The renewable energy firm seeks to have 40 plants built in the U.K. by 2018.
The U.K.-based energy firm Tamar Energy has announced plans to build four new anaerobic digestion plants in the United Kingdom. The four plants are part of what the company calls a ‘critical mass’ of 40 AD plants it hopes to build throughout England by 2018.
According to Tamar, combined the four sites will have a capacity of 8MW, turning organic waste into biogas, a nutrient rich fertilizer and water. Tamar Energy also says it has an additional 14 sites in various stages of development. The company adds that it is the U.K.’s first renewable energy business dedicated exclusively to developing AD operations.
The four sites are the following:
- Farleigh, Hampshire. Digester tanks are currently being constructed. When operational, Tamar Energy says the facility, its first, will process 40,000 metric tons of food waste per year. Commissioning will commence in autumn 2013 and the plant will be generating 1.5 MW of electricity by early 2014.
- Holbeach Hurn, Lincolnshire. To be commissioned in late 2013, the Holbeach project is a joint venture with food producer and processor A.H. Worth & Company Ltd. It is expected to process around 30,000 metric tons of food waste when in operation and produce 1.5 MW of electricity.

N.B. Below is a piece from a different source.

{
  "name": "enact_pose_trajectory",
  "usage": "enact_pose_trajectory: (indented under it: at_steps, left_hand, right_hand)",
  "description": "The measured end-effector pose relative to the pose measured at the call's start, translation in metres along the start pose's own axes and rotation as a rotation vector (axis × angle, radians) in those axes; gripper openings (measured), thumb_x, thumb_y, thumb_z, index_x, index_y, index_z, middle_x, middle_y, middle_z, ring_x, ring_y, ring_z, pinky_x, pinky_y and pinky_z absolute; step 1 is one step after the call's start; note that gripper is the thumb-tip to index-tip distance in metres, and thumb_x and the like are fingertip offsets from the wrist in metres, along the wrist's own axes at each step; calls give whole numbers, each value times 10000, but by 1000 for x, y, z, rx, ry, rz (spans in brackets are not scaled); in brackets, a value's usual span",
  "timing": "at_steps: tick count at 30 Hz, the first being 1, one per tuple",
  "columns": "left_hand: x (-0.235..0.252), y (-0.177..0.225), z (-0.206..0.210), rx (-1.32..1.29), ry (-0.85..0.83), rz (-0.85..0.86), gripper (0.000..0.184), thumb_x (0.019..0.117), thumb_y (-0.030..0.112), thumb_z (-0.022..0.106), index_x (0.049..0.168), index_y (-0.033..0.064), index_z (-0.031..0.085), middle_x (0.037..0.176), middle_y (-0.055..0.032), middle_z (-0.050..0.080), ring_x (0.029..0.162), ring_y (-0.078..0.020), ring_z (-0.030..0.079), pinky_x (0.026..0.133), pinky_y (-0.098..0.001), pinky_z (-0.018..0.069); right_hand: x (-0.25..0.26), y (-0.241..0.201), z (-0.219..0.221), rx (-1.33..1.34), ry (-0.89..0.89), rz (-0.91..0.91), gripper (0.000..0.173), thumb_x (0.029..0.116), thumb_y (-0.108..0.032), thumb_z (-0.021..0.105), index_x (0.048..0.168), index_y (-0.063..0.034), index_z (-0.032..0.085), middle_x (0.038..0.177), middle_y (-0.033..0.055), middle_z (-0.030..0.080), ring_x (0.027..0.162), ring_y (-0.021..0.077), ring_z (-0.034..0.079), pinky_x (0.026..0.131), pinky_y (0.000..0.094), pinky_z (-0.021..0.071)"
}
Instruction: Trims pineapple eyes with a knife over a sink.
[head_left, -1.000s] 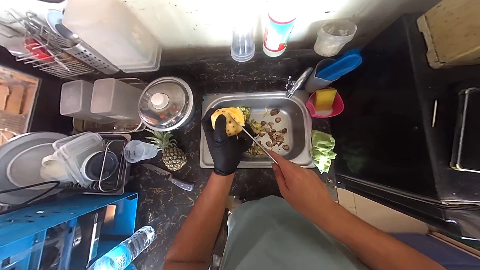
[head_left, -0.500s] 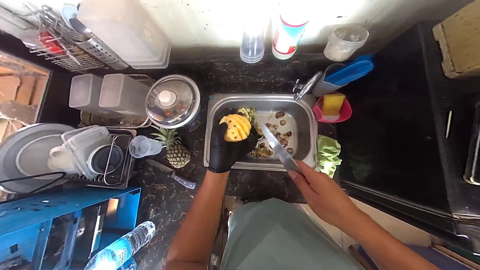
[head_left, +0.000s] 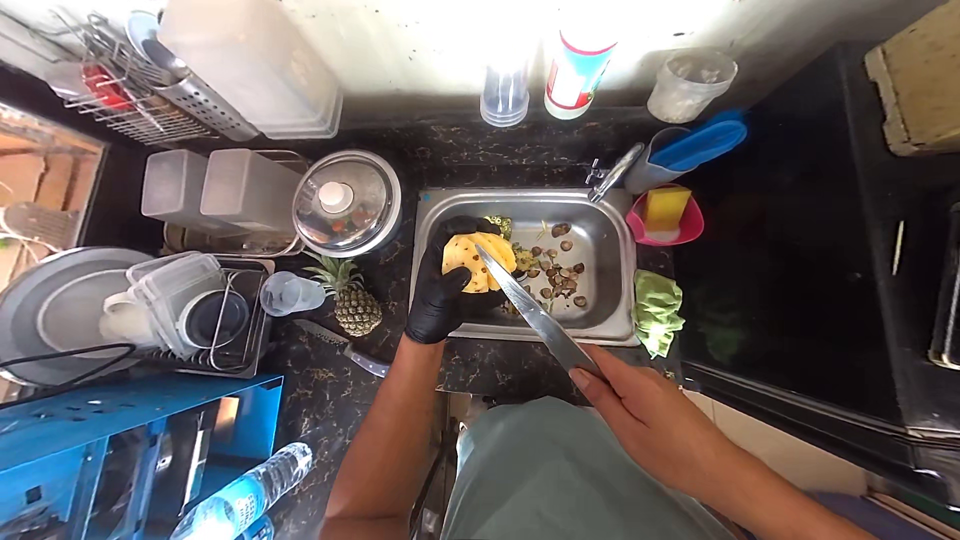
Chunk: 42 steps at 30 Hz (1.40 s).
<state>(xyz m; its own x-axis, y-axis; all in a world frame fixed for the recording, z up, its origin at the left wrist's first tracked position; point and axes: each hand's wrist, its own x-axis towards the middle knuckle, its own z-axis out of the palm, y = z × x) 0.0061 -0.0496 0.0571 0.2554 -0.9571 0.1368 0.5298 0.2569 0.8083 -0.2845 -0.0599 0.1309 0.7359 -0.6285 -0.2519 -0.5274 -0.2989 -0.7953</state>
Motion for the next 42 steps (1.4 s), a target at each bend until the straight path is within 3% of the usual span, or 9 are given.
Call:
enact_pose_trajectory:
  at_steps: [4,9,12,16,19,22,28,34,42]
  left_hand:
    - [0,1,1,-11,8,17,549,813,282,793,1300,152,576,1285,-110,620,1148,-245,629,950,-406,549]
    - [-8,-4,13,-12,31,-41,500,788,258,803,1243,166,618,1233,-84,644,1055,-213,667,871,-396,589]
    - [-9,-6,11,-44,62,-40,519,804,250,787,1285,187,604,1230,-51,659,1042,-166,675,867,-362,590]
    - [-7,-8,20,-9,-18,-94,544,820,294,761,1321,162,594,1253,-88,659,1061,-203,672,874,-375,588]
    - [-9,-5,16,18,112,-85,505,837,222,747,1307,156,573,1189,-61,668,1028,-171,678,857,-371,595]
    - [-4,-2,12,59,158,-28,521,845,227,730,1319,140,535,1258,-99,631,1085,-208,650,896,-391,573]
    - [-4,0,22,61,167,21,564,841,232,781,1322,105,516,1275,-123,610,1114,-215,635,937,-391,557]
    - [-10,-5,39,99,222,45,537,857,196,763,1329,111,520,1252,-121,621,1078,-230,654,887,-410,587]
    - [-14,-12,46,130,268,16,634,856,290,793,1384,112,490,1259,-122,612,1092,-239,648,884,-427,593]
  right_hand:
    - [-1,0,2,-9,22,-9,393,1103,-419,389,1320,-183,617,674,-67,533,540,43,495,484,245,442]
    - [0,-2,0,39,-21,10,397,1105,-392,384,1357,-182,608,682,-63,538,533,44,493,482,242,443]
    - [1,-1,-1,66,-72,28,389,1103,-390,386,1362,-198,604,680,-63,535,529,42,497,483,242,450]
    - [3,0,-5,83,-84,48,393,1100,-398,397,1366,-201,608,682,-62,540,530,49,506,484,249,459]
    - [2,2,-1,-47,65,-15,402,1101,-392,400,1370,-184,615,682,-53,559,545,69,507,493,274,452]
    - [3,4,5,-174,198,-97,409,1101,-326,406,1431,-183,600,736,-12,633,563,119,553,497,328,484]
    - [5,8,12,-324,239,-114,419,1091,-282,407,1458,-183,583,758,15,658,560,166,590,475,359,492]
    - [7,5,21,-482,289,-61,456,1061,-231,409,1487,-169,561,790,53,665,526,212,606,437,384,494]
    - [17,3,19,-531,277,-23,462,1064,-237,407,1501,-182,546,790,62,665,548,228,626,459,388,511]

- Retford, Nottinghamshire. The facility, to be commissioned in spring 2014, is expected to process maize, manures and other agricultural waste, and will produce renewable electricity and heat when in use.
- Halstead, Essex. Tamar says work by the landlord has begun to create the access track for Tamar Energy’s Essex plant. The company is planning to start work on the AD facility at the end of June 2013 which, once operational in 2014, is expected to process commercial and industrial (C&I) food waste, to make renewable electricity.
“We are very pleased to report that work is on or ahead of schedule at our sites, and we are in advanced stages of negotiations with local waste contractors in and around Hampshire and Essex for our plants in Farleigh and Halstead,” says Alan Lovell, Tamar Energy’s chairman and CEO.
“Our innovative funding model means we are in a unique position in the AD industry to deliver on our promise of a cost-effective, reliable and sustainable energy and waste management solution for local councils and waste contractors alike.”
Tamar Energy says that by 2018 the company’s 40-plant plan will create the first UK-wide network of AD plants and will be generating 100MW of electricity and gas. The network will enable it to manage large volumes of feedstock from national contractors and offer unparalleled levels of scale and flexibility.